→ **WORK ITEM**
From the entries that follow, gather each line holding the word "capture".

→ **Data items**
+--

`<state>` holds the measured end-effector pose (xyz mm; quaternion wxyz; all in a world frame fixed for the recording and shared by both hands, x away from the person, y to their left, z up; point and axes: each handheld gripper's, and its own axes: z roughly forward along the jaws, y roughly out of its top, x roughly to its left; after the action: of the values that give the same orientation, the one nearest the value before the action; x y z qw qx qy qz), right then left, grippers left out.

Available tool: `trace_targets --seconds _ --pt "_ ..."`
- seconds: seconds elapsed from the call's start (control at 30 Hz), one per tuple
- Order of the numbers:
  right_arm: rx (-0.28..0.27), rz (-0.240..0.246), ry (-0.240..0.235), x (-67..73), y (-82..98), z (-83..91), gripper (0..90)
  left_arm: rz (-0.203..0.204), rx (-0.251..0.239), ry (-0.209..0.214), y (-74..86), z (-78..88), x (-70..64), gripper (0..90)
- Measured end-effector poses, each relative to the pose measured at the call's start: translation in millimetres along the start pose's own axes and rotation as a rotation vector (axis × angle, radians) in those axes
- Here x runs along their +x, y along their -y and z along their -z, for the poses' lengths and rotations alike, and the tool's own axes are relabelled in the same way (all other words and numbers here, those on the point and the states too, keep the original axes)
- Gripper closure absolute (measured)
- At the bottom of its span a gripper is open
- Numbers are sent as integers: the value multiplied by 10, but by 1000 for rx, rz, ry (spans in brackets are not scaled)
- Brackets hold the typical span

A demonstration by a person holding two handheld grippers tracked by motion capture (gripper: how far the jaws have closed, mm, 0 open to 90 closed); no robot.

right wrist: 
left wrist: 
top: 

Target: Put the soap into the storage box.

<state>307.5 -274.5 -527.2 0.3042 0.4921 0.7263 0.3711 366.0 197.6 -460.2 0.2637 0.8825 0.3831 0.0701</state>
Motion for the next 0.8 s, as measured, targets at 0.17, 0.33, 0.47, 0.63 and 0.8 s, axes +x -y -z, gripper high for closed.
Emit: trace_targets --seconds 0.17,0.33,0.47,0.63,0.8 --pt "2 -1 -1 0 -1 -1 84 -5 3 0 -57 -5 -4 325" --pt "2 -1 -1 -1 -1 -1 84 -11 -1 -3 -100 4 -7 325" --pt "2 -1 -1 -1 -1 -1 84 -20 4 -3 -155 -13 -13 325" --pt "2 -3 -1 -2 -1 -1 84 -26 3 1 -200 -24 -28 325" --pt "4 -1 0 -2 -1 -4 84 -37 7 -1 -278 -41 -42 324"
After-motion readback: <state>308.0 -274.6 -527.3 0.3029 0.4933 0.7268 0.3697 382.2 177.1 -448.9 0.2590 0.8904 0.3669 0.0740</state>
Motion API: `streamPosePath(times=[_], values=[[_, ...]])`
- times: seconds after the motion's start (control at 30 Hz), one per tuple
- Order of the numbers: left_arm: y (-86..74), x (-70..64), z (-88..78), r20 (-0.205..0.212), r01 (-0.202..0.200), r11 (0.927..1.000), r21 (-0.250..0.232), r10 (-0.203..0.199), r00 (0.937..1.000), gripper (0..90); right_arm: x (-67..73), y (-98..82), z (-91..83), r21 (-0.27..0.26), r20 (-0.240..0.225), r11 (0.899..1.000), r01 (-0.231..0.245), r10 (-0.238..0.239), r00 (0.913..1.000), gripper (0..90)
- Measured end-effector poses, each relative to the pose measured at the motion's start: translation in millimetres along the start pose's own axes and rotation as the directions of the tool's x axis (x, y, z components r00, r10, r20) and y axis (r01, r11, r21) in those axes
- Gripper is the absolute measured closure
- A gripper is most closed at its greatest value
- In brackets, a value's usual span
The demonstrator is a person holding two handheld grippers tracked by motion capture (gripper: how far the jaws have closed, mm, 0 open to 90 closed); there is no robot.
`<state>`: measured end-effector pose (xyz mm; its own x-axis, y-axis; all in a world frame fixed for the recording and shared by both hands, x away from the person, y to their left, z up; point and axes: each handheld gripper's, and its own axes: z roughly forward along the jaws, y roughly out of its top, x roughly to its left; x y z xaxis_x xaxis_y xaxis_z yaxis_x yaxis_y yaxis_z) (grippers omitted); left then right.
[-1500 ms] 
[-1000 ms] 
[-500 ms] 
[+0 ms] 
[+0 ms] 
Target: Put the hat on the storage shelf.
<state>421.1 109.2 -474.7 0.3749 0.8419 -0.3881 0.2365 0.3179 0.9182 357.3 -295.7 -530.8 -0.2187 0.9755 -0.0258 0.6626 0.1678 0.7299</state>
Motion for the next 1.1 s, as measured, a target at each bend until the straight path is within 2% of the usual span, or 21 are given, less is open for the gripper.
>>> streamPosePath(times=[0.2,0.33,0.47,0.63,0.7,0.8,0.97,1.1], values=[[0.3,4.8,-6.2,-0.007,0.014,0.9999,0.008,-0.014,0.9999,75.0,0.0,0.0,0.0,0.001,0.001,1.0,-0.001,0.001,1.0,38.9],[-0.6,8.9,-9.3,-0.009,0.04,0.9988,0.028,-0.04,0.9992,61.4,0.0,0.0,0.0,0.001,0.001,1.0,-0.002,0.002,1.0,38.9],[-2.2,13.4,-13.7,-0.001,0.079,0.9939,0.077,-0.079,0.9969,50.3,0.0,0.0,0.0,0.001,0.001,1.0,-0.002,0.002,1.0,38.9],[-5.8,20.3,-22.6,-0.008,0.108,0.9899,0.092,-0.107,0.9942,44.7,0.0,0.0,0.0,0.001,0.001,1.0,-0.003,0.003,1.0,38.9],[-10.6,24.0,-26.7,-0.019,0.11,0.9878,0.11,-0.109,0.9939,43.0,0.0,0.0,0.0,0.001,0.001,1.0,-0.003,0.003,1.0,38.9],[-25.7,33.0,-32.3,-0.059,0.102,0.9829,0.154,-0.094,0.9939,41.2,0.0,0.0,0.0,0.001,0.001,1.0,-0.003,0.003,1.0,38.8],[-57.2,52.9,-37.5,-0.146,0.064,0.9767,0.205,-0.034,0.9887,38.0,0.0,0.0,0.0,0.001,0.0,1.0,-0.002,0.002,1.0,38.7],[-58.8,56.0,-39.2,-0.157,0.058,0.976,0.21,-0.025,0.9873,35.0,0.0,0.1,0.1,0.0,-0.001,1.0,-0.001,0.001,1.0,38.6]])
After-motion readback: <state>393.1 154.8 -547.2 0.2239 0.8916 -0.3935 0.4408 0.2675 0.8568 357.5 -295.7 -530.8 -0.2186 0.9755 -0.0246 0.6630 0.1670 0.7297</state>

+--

→ **TASK ANSWER**
A demonstration by a person holding two handheld grippers tracked by motion capture (gripper: how far the jaws have closed, mm, 0 open to 90 closed); no robot.
The demonstrator is a person holding two handheld grippers tracked by motion capture (gripper: how far the jaws have closed, mm, 0 open to 90 closed); there is no robot.

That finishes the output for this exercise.